We can suspect that no matter what temperature the equilibrium will move
towards dilution in the drop.
Basic suggestion:
Set up a range from 20-30% PEG MME 550
with at least 150mM NaCl in the reservoir.
Fine tuning:
Add high MW PEG (10K or 20K 1-5%) it should have a stabilizing effect
Try a range of salts apart from NaCl: The clasics are: Li2SO4, KSCN, MgCl2.
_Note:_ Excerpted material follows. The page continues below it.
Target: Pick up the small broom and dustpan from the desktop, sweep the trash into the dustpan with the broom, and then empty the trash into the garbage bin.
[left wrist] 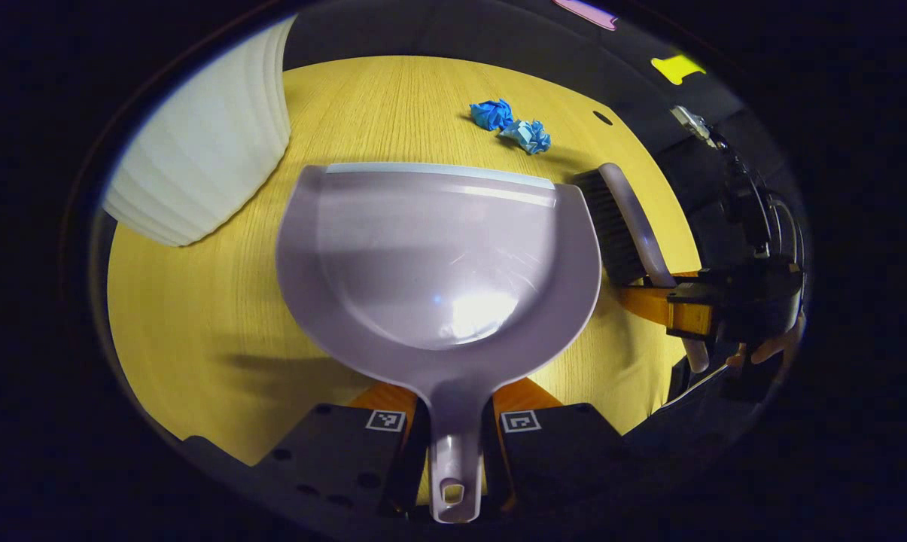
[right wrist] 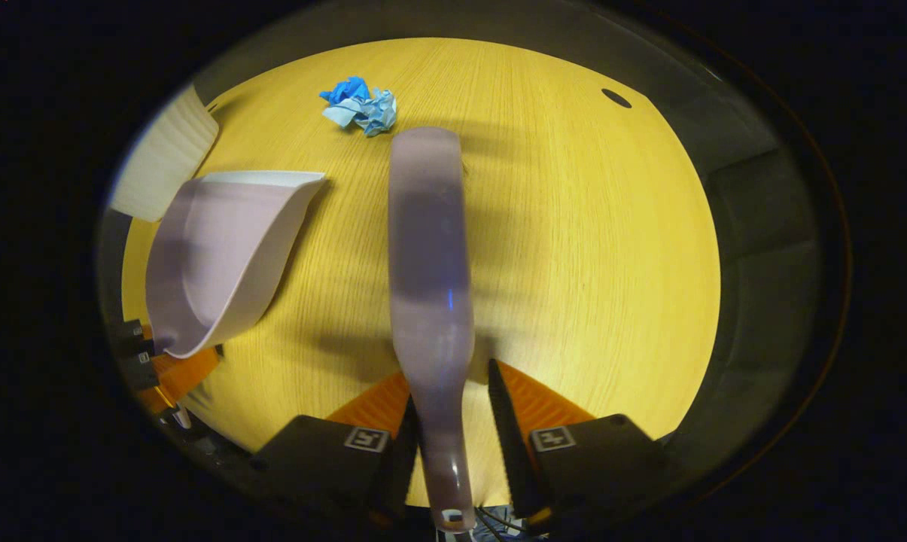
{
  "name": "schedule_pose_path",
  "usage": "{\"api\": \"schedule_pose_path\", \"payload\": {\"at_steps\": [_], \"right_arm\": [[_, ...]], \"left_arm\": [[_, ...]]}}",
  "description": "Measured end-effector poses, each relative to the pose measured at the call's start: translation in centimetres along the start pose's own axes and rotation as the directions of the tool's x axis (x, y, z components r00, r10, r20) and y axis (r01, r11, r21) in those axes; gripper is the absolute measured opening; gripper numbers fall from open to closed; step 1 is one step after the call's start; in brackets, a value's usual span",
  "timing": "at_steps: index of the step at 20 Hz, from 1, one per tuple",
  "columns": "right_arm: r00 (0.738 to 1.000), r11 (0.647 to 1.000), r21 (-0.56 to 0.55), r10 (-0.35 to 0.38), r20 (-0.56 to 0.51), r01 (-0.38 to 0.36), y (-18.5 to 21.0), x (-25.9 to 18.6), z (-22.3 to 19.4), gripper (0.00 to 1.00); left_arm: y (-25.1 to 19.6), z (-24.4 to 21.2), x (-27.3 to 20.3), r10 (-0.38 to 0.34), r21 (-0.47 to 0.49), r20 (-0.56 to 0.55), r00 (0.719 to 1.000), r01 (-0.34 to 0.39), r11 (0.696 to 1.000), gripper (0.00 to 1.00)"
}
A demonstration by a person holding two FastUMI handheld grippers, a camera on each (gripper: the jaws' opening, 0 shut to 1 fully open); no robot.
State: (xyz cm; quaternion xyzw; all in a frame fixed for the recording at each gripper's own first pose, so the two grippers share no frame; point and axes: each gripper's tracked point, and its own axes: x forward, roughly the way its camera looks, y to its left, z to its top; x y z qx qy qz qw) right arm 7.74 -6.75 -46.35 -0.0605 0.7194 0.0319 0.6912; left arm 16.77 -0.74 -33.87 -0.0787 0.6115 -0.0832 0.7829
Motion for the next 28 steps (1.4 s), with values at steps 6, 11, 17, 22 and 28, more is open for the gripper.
{"api": "schedule_pose_path", "payload": {"at_steps": [6,11,17,22,28], "right_arm": [[0.997,0.995,-0.078,0.057,-0.045,-0.061,0.6,-0.2,0.3,0.27],[0.998,0.985,-0.161,0.056,-0.002,-0.056,-1.0,-1.5,5.4,0.26],[0.995,0.963,-0.265,-0.018,0.102,0.044,-4.2,-2.1,17.7,0.26],[0.995,0.938,-0.344,-0.012,0.103,0.046,-2.3,0.0,24.0,0.26],[0.999,0.840,-0.543,0.014,0.051,0.016,1.2,1.8,22.5,0.26]], "left_arm": [[0.1,0.0,-0.2,-0.021,0.006,-0.013,1.000,0.021,1.000,0.30],[2.2,-0.3,-0.6,-0.014,0.089,-0.062,0.998,0.019,0.996,0.30],[5.1,0.3,-1.6,0.061,0.240,-0.142,0.988,-0.025,0.970,0.30],[6.4,2.8,-1.8,0.078,0.302,-0.187,0.979,-0.018,0.953,0.31],[7.4,4.7,-1.5,0.131,0.387,-0.214,0.968,-0.039,0.921,0.30]]}}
Try additive amounts od MPD 0.5-3%.
Try a small tight range of various pH.
Enrico.
On Mon, 28 Nov 2011 21:43:51 +0100, Harman, Christine
<christine.har...@fda.hhs.gov> wrote:
Hi,
Thank you so much for your replies. A lot of you have mentioned
fluctuations in temp as the major contributor. And a few of you have
asked for more details of my protein/buffer and set up. To my
knowledge, the tray has been kept at constant 20 C (in an incubator)
with exception of course to when I remove the tray to view the drops.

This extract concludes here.